(TRY IT)
Your copy of the entries must be exact, and it must not include the pictures.

(EXERCISE MATERIAL)
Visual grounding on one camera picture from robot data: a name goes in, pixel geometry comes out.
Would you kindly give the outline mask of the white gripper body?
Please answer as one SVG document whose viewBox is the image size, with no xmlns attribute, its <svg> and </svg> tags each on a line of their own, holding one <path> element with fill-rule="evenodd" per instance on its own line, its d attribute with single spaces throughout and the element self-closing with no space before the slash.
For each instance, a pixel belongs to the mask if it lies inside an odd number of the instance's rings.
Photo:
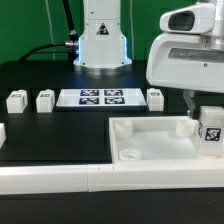
<svg viewBox="0 0 224 224">
<path fill-rule="evenodd" d="M 224 51 L 200 35 L 163 33 L 153 42 L 146 78 L 153 86 L 224 93 Z"/>
</svg>

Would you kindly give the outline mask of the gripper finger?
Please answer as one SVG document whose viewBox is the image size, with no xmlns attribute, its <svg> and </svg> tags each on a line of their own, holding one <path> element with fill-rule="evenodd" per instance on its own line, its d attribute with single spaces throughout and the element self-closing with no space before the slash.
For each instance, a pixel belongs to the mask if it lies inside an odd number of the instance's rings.
<svg viewBox="0 0 224 224">
<path fill-rule="evenodd" d="M 190 118 L 193 117 L 194 114 L 194 110 L 195 110 L 195 103 L 194 103 L 194 95 L 195 95 L 195 91 L 194 90 L 184 90 L 183 91 L 183 98 L 184 101 L 188 107 L 188 111 L 187 114 Z"/>
</svg>

(REPLY)
Visual grounding on one camera picture from robot data: a name goes in, pixel geometry comes out.
Would you kindly give the outline mask of the white gripper body?
Please answer as one SVG document whose viewBox is the image size, with no xmlns attribute, its <svg> and </svg> tags each on a line of their own, holding one <path> element with fill-rule="evenodd" per instance on its own line, its d attribute with single spaces throughout and the element self-closing with no space before the slash.
For each instance, a pixel belongs to the mask if it lies inside an odd number of the instance's rings.
Photo:
<svg viewBox="0 0 224 224">
<path fill-rule="evenodd" d="M 224 51 L 200 35 L 163 33 L 153 42 L 146 78 L 153 86 L 224 93 Z"/>
</svg>

Would you kindly give the outline mask of the gripper finger?
Please answer as one SVG document whose viewBox is the image size, with no xmlns attribute, its <svg> and </svg> tags each on a line of their own, holding one <path> element with fill-rule="evenodd" per instance on its own line, its d attribute with single spaces throughout and the element self-closing with no space before the slash.
For each instance, a pixel belongs to the mask if it lies inside an odd number of the instance's rings.
<svg viewBox="0 0 224 224">
<path fill-rule="evenodd" d="M 190 118 L 193 117 L 194 114 L 194 110 L 195 110 L 195 103 L 194 103 L 194 95 L 195 95 L 195 91 L 194 90 L 184 90 L 183 91 L 183 98 L 184 101 L 188 107 L 188 111 L 187 114 Z"/>
</svg>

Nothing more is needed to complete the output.